Érase una vez un famoso cazador llamado Sarzhan Tomanyshuly que vivía a orillas de un gran río. Su esposa se llamaba Aisulu. Un día, Aisulu dio a luz a un hijo. La alegría de los padres fue inmensa: reunieron a la gente, celebraron un gran banquete y llamaron al bebé Tolagai.
El niño se volvió excepcionalmente fuerte. Se hacía más fuerte y maduro, no mes a mes, sino día a día. A los cuatro años, era tan fuerte como un auténtico batyr. Y cuando cumplió siete, nadie podía igualarlo. Salió de caza con su padre y asombró a todos con su puntería.
Pero un año, cayó una fuerte lluvia sobre la tierra. No llovió y la estepa se secó. La hierba se quemó y el ganado empezó a morir. La gente también moría de sed. Un día, Tolagai, al ver a su madre refugiada del calor en una yurta, preguntó:
"Madre, ¿existe alguna tierra donde llueva a menudo y los pastos siempre estén verdes?".

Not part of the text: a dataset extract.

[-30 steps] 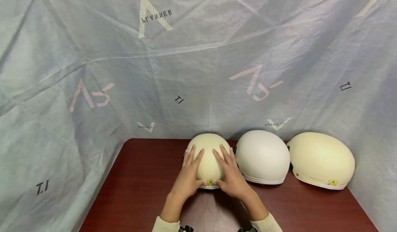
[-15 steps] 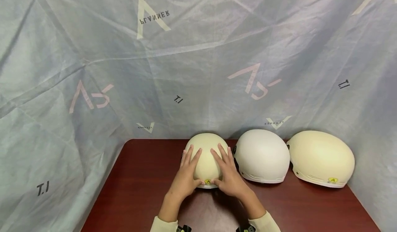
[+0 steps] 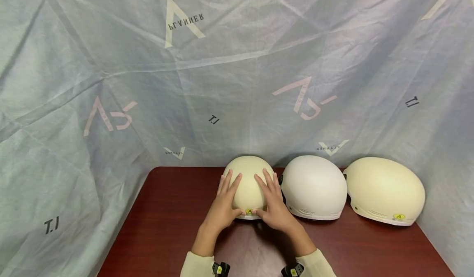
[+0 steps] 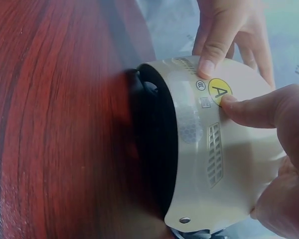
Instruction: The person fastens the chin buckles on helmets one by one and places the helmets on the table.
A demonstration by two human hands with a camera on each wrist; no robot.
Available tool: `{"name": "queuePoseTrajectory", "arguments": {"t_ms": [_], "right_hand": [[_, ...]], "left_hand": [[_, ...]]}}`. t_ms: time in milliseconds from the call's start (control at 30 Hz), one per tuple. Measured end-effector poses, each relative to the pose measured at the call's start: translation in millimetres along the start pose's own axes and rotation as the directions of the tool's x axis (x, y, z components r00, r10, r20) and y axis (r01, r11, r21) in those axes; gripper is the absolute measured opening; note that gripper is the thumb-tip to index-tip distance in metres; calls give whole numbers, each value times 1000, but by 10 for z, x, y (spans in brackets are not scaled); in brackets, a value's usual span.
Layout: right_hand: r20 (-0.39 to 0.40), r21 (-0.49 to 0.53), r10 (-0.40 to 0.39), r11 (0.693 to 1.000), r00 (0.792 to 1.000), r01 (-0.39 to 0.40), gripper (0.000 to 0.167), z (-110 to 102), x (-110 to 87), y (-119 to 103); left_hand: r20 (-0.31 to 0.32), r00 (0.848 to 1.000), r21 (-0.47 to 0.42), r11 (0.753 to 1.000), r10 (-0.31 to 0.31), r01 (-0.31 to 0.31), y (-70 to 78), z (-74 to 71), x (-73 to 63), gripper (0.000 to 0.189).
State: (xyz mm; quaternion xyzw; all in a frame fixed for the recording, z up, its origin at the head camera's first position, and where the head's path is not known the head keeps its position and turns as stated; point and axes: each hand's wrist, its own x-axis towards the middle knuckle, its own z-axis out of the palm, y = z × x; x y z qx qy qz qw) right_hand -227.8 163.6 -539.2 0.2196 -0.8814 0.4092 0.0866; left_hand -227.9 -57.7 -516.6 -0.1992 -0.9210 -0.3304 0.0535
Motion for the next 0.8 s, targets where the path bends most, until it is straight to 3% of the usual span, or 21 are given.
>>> {"name": "queuePoseTrajectory", "arguments": {"t_ms": [300,500,667,800], "right_hand": [[-10,6,20,1000,1000,-20,114,9,-18,-1],[-33,-12,47,999,998,-48,111,62,-96,1],[-58,-50,59,997,997,-62,107,117,-160,-15],[-88,-149,63,986,994,-76,104,141,-236,-42]], "left_hand": [[-12,1000,-2,1000,-7,7,4,15,8,122],[-23,999,83,996,-34,36,68,55,-32,117],[-89,996,169,985,-5,20,74,122,-117,111],[-155,986,252,968,55,-14,44,219,-210,104]]}}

Entonces su madre recordó un lugar maravilloso que había visto en su juventud.
"Muy lejos, hay altas montañas que se elevan hasta el cielo. Allí llueve a menudo, hay pastos exuberantes y una naturaleza maravillosa. Esa tierra se llama Tarbagatai", dijo, y habló de ella extensamente.
Al oír esto, Tolagai decidió, cueste lo que cueste, encontrar la manera de salvar a su pueblo. Emprendió un largo viaje y finalmente llegó a unas montañas cuyos picos nevados se alzaban hasta el cielo. Entre ellas, vio una hermosa montaña: su cima estaba envuelta en nubes, densos bosques susurraban en las laderas y los pájaros trinaban en las ramas. Tolagai abrazó la montaña, reunió todas sus fuerzas, la levantó y, cargándola a la espalda, la llevó hacia su tierra natal. Un día, la gente vio una enorme montaña que se acercaba a lo lejos. Al mirar más de cerca, vieron que Tolagai la cargaba.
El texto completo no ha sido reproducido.